Immersion illustrée dans les milles jours de l'union populaire

C’est à travers le récit autobiographique de deux exilé·e·s chilien·ne·s en Europe – Pedro et Soledad – que le roman graphique en deux tomes de Désirée et Alain Frappier raconte l’épopée politique chilienne de la fin des années 1940 au 11 septembre 1973, date du coup d’état militaire d’Augusto Pinochet. 

Image tirée d'un roman graphique de Désirée et Alain Frappier

Pedro est un fils d’intellectuel·le·s de gauche. Dans Là où se termine la terre, le premier opus, nous le suivons dans sa formation politique au sein du Movimiento de Izquierda Revolucionaria (MIR), puis durant la campagne de l’Union populaire (UP) jusqu’à l’élection de Salvador Allende (1970). L’histoire revient sur les différentes conjonctures et forces en présence qui ont permis qu’une coalition portant un projet politique véritablement socialiste puisse accéder au pouvoir dans une démocratie bourgeoise. Une « révolution par les urnes ».

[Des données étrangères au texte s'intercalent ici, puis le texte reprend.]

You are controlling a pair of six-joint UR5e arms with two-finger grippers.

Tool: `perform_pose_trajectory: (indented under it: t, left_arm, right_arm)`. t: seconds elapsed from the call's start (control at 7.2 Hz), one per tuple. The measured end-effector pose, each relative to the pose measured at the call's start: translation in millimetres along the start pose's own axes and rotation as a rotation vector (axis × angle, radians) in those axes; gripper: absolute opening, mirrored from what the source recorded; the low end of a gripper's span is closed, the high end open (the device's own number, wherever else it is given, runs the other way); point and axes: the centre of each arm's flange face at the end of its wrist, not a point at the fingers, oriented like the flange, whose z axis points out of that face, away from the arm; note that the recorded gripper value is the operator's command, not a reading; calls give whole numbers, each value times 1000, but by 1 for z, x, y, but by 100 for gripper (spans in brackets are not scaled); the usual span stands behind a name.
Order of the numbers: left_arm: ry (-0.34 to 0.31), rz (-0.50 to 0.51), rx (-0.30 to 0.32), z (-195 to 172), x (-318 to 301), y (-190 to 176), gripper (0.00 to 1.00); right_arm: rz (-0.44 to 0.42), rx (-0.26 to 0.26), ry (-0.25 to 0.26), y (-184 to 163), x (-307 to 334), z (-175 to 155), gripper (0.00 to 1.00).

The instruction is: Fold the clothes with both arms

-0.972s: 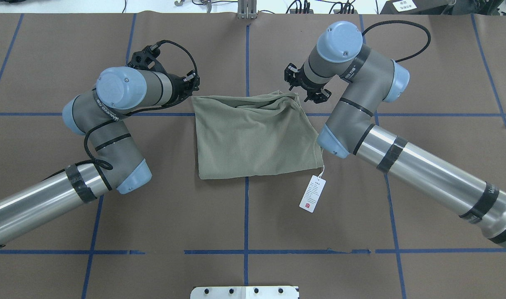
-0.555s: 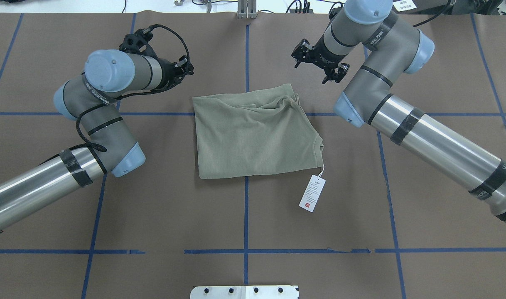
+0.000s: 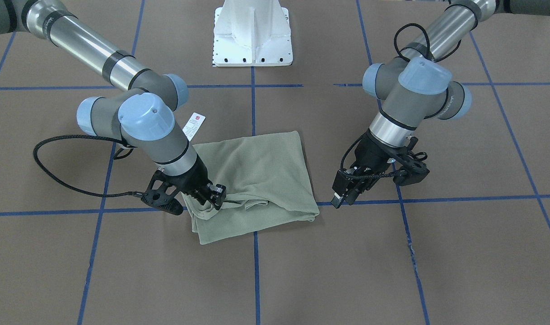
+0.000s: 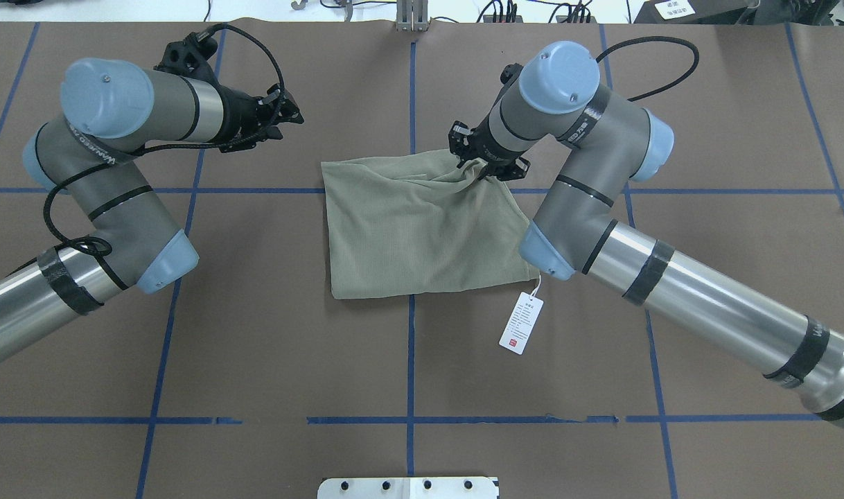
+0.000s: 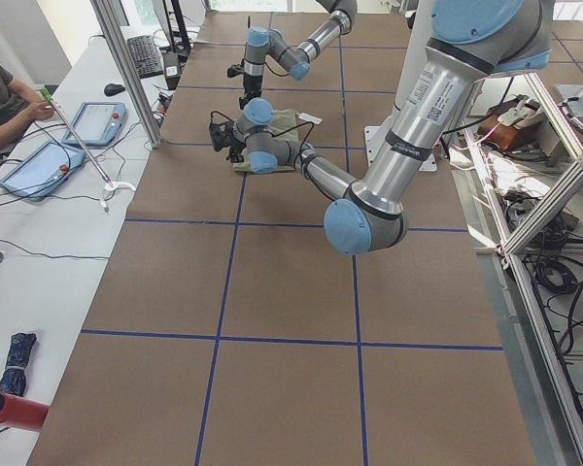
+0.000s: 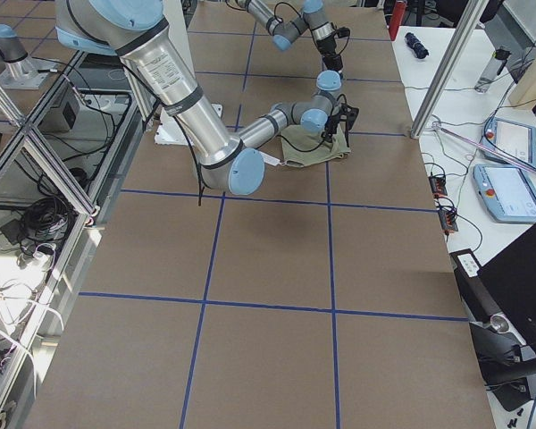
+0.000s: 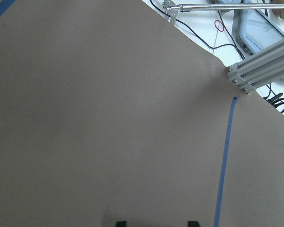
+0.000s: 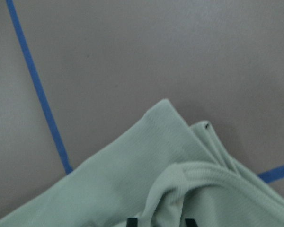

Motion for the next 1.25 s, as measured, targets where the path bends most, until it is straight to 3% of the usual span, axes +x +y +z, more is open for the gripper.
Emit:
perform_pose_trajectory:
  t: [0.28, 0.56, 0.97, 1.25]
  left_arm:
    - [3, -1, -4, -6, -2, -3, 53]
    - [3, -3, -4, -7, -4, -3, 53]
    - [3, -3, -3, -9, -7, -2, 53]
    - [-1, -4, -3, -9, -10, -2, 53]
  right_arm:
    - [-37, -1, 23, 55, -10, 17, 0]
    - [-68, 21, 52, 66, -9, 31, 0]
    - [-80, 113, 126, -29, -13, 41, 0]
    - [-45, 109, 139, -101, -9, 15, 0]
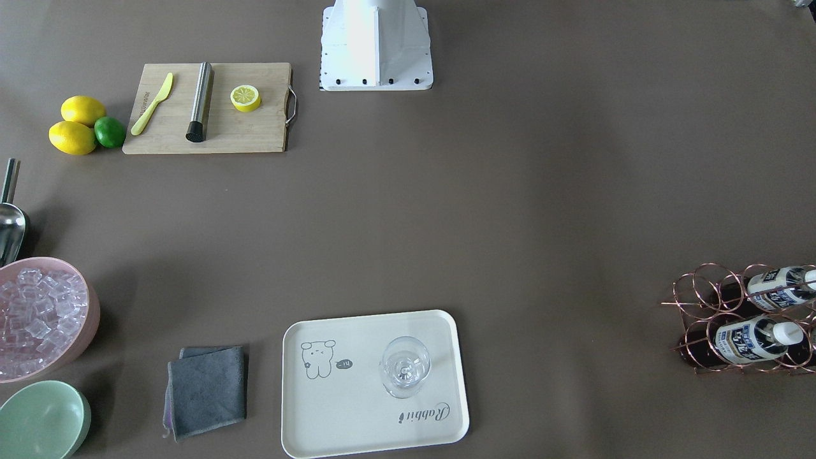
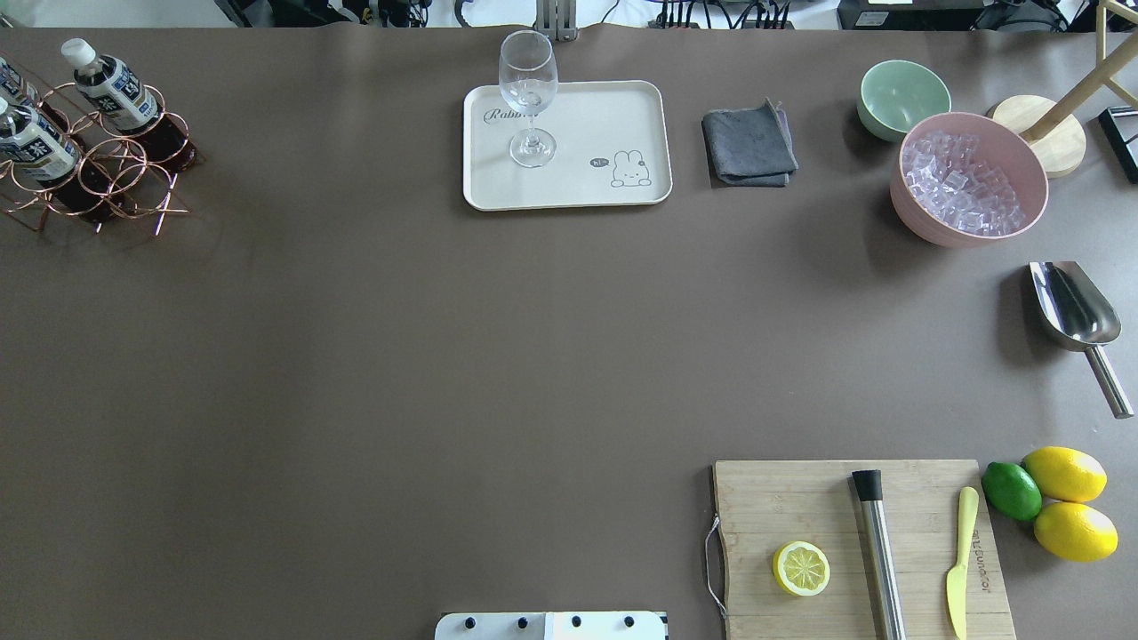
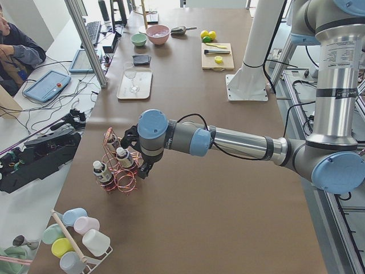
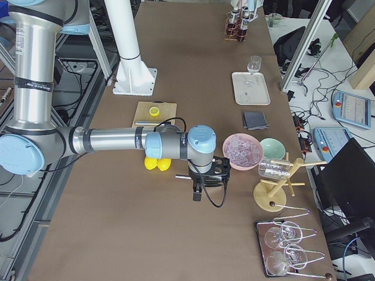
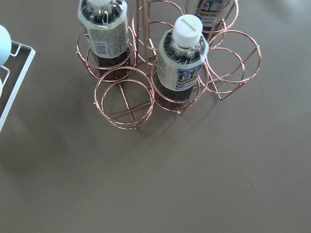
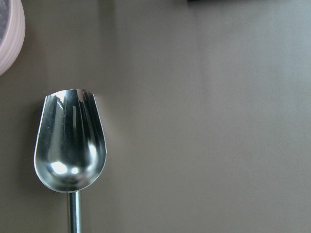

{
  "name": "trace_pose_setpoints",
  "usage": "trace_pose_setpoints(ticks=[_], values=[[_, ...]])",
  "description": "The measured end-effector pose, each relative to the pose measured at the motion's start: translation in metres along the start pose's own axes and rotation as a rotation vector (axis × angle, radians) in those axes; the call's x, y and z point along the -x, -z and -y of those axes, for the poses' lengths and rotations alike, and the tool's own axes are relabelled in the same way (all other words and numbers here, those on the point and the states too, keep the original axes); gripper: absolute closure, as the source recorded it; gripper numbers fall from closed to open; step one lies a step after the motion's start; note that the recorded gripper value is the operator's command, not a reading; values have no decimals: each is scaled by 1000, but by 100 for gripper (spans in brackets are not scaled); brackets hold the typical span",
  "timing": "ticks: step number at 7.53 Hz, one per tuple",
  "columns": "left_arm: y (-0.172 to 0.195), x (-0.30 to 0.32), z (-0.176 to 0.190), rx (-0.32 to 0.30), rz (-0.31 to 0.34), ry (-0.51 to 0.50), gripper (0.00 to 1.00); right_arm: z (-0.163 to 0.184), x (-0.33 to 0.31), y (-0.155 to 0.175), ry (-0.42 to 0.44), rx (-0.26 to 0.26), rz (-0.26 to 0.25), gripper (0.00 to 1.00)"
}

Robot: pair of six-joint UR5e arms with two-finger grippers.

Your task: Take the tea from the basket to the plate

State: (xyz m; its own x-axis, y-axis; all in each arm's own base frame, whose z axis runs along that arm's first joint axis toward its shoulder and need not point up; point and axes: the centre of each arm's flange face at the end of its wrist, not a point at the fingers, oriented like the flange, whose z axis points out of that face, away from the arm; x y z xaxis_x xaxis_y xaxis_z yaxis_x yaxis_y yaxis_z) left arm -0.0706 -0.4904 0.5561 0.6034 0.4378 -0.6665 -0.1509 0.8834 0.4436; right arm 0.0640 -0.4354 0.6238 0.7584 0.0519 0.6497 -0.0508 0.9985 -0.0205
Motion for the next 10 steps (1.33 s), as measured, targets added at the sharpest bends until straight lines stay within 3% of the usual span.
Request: trace_pose_setpoints(ticks=[2, 6, 8, 10], values=[[3, -4, 7, -12, -6, -113, 2, 0, 0, 0, 0, 0, 1, 0], [31, -2, 43, -47, 37, -489, 2, 0, -1, 0, -2, -1, 1, 0], [44, -7, 72, -47, 44, -637, 2, 0, -1, 1, -2, -1, 2, 0], [65, -14, 124, -4, 28, -743, 2, 0, 0, 1, -2, -1, 2, 0]])
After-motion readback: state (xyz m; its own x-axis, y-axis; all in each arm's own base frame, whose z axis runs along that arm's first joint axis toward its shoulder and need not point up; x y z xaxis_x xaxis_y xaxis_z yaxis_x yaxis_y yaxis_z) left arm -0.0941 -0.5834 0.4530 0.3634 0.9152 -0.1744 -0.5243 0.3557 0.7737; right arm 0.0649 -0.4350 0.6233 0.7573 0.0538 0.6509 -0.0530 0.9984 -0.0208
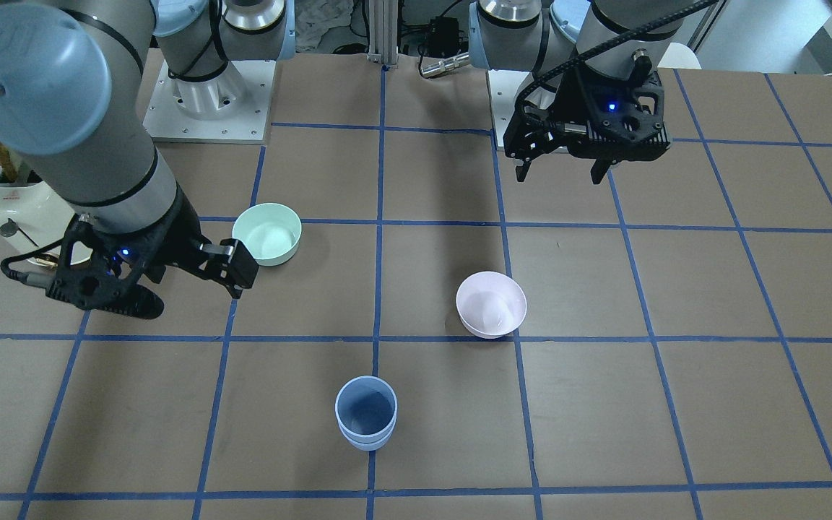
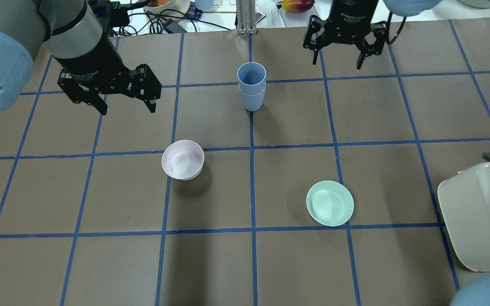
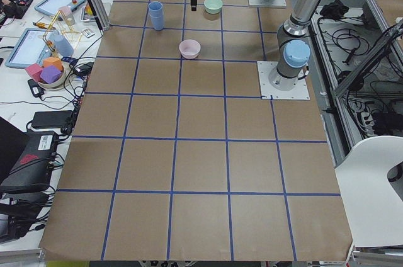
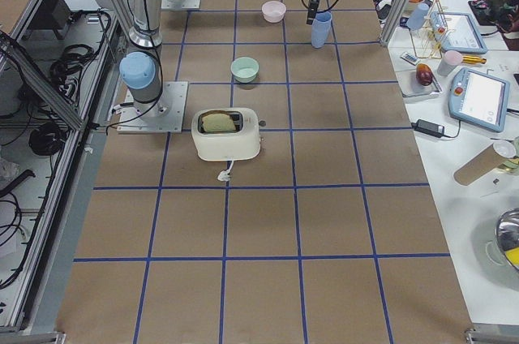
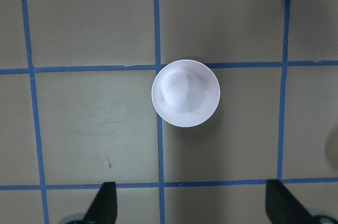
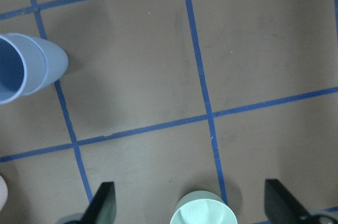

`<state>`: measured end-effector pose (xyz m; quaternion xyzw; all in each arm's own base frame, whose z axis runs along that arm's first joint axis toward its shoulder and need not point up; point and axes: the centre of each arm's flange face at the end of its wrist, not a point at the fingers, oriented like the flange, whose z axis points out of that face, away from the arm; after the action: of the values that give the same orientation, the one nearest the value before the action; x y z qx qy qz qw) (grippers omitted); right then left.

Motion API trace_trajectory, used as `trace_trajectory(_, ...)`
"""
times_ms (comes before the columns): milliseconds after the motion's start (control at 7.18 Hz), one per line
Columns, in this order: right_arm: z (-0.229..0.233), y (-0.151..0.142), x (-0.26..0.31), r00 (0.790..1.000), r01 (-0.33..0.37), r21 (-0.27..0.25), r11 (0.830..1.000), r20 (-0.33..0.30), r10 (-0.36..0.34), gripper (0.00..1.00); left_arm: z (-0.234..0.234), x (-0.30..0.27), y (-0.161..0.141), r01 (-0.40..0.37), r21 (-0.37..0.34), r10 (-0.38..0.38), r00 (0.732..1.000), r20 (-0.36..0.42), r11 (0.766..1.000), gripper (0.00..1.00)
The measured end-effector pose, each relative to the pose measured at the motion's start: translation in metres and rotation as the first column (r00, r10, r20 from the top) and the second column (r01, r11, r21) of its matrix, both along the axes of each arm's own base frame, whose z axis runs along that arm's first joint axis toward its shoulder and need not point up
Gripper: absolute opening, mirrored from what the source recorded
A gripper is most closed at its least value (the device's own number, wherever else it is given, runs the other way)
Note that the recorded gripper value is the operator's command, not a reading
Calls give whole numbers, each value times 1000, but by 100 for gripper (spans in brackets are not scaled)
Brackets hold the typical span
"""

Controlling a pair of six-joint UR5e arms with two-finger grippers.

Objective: Stack blue cups with both arms

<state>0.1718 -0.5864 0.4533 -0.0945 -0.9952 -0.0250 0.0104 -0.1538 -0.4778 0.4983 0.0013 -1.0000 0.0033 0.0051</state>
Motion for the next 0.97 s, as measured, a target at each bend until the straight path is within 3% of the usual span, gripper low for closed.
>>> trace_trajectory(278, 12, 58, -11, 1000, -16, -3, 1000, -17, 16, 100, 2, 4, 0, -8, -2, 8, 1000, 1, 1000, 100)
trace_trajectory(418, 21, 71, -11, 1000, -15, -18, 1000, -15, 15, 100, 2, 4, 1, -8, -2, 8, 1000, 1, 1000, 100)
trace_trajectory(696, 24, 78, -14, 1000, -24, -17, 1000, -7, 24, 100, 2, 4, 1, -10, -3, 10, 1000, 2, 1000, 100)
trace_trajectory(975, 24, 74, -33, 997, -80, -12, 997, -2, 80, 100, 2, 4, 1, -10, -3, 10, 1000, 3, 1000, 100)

Fille de paysan·ne·s sans terre, Soledad, héroïne du second tome, laisse la campagne de la province de Cachapoal à 15 ans pour s’installer à Santiago avec sa famille. Rapidement elle rejoint une toma,un terrain illégalement occupé par des militant·e·s du MIR. C’est à leur côté que nous traversons les mille jours de l’UP. 

Avec Le temps des humbles, le second volume, les auteur·trice·s font le choix de raconter ces trois ans où le peuple chilien s’approprie son destin. Mille jours de lumière, plutôt que les années d’obscurité de la dictature de Pinochet. Sans faire l’économie d’une critique de la stratégie du gouvernement Allende face aux attaques incessantes de la bourgeoisie chilienne soutenue par les USA, le récit nous permet de vivre avec ses personnages la mise en pratique d’un idéal politique de justice sociale véritablement anticapitaliste.  

Informée de ces témoignages de première main mais également d’un riche travail documentaire, la bande dessinée réussit l’exercice d’une analyse politique en profondeur, incarnée dans le regard, l’intimité et le devenir révolutionnaire de ces deux militant·e·s. 

À l’heure où de nouvelles coalitions de gauche sont élues en Amérique du Sud (bien que leur programme n’ait de loin pas la force de frappe des 40 mesures du gouvernement de l’UP), ce diptyque amorce un travail de mémoire et d’analyse nécessaire. Il nous rappelle notamment que les classes dominantes ne reculent devant rien pour défendre leurs intérêts, que quand la bourgeoisie perd à son propre jeu, elle s’empresse d’en briser les règles. 

Cet ouvrage permet aussi une contre-narration au récit néolibéral qui ronge l’Amérique du Sud depuis les années 1970. À travers la mémoire de ces militant·e·s, dans la lueur de ces mille jours, nous nous souvenons qu’un autre monde est possible. 

La mémoire vivante n’est pas née pour servir d’ancre.